• [WHAT IS EXPECTED]
Find "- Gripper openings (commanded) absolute" and "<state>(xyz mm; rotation" in the records below. Copy the lines holding them and every line between, exactly, and no others.

• [Collected data entries]
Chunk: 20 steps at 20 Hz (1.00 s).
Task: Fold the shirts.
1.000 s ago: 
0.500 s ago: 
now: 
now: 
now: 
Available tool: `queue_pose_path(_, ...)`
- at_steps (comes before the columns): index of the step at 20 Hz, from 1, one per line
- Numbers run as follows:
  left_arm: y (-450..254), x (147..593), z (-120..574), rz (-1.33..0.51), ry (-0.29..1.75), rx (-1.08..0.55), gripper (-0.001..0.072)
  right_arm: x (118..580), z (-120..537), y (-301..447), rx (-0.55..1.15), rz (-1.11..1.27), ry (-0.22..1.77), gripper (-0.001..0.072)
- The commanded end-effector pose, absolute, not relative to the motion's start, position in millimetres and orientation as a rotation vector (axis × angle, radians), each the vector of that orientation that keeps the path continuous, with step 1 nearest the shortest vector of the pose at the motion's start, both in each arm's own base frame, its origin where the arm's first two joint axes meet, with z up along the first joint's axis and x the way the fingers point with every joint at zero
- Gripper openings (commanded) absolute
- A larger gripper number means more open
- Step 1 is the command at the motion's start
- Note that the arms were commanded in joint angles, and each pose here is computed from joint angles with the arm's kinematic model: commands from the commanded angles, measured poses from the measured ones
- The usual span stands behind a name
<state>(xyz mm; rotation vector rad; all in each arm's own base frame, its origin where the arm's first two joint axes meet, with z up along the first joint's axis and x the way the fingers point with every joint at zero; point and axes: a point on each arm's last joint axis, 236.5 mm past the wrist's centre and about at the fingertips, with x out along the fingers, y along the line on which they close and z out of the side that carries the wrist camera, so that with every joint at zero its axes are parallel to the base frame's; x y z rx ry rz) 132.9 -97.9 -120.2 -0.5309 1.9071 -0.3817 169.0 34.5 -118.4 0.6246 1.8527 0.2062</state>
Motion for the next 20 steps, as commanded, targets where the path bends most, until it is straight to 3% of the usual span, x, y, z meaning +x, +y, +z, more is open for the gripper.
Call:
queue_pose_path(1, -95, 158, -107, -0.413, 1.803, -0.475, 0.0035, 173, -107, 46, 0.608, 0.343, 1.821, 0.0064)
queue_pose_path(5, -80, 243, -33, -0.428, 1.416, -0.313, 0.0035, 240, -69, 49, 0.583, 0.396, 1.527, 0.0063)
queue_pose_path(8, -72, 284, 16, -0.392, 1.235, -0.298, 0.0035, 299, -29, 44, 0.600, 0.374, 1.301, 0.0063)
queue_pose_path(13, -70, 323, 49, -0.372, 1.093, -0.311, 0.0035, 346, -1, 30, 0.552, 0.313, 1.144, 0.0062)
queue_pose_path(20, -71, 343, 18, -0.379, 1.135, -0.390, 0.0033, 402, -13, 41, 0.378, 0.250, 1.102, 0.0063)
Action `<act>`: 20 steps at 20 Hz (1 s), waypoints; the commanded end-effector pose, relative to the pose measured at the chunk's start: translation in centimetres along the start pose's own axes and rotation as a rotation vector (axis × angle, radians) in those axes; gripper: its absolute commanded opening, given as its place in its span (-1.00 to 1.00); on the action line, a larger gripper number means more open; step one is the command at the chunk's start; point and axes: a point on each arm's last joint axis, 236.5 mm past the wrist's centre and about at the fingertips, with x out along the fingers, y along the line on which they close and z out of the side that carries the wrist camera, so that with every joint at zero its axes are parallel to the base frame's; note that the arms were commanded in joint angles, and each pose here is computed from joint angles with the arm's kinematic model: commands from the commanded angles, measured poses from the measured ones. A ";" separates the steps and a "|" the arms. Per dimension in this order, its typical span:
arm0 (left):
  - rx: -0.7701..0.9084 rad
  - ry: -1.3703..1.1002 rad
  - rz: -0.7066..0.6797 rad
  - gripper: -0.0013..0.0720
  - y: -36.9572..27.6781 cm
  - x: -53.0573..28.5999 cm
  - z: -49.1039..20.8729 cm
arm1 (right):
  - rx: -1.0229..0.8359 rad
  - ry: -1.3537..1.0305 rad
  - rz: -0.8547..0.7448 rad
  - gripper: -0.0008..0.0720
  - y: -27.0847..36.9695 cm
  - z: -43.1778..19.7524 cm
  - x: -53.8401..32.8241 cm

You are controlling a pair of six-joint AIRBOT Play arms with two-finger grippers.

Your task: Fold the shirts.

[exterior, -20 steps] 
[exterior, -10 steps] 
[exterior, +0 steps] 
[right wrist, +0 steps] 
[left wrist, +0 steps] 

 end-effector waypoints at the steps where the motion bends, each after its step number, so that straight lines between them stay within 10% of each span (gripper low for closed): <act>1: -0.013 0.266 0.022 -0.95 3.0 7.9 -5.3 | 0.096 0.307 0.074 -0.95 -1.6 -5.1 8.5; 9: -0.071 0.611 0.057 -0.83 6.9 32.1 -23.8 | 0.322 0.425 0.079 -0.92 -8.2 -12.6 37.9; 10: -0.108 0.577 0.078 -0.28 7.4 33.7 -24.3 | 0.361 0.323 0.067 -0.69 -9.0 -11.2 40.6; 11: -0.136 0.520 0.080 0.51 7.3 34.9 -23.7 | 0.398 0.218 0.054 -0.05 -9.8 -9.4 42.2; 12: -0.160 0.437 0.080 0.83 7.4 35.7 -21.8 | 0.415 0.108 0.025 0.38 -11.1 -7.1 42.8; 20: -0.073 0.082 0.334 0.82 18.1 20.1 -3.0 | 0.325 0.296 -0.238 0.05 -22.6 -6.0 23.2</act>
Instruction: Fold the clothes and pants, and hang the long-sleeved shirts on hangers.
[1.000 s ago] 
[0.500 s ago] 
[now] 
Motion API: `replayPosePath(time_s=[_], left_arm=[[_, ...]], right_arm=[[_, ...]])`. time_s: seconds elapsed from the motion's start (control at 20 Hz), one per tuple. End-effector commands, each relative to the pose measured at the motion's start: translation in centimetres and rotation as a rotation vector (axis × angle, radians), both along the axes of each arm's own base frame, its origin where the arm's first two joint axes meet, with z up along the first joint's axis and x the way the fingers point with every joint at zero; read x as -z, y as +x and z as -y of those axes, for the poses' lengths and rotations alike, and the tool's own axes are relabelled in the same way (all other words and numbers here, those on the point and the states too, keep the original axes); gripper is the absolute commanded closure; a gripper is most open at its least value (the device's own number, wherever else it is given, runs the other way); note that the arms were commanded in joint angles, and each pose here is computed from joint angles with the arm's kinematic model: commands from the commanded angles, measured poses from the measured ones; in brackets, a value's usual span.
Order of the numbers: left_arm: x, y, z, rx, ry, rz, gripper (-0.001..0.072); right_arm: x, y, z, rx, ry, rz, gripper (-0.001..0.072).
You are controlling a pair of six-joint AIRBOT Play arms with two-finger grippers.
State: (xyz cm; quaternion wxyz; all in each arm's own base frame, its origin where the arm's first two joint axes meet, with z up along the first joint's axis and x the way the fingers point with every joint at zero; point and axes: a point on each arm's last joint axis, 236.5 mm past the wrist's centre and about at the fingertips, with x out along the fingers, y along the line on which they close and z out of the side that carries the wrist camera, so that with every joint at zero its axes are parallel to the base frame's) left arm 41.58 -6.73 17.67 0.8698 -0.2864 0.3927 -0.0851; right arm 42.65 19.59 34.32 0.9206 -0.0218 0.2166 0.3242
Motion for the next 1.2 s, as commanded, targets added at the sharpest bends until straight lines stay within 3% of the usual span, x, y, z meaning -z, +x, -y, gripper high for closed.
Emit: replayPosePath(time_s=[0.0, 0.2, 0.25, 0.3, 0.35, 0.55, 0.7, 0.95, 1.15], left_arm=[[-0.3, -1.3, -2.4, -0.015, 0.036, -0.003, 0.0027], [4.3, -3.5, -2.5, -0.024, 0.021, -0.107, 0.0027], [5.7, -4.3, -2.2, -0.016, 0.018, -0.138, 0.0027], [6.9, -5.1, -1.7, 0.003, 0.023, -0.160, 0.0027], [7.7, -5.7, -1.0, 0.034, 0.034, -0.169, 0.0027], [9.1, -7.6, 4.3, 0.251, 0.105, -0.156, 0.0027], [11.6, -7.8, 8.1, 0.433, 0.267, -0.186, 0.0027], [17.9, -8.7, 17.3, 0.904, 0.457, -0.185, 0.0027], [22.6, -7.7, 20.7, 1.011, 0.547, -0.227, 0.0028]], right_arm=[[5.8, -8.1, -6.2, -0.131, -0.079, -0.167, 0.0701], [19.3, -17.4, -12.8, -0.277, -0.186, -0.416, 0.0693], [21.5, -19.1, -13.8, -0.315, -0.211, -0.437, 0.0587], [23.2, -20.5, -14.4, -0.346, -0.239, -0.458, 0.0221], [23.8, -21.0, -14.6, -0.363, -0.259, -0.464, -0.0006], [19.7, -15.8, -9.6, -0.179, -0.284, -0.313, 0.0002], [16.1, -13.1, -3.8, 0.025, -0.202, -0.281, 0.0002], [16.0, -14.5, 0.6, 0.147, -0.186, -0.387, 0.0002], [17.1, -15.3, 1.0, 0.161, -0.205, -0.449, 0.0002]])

• [WRITTEN ANSWER]
- Gripper openings (commanded) absolute
- A larger gripper number means more open
- Step 1 is the command at the motion's start
- Note that the arms were commanded in joint angles, and each pose here is computed from joint angles with the arm's kinematic model: commands from the commanded angles, measured poses from the measured ones
- The usual span stands behind a name
<state>(xyz mm; rotation vector rad; all in each arm's own base frame, its origin where the arm's first two joint axes meet, with z up along the first joint's axis and x the way the fingers point with every joint at zero; point and axes: a point on each arm's last joint axis, 236.5 mm past the wrist's centre and about at the fingertips, with x out along the fingers, y along the line on which they close and z out of the side that carries the wrist camera, so that with every joint at zero its axes are parallel to the base frame's; x y z rx ry rz) 132.9 -97.9 -120.2 -0.5309 1.9071 -0.3817 169.0 34.5 -118.4 0.6246 1.8527 0.2062</state>

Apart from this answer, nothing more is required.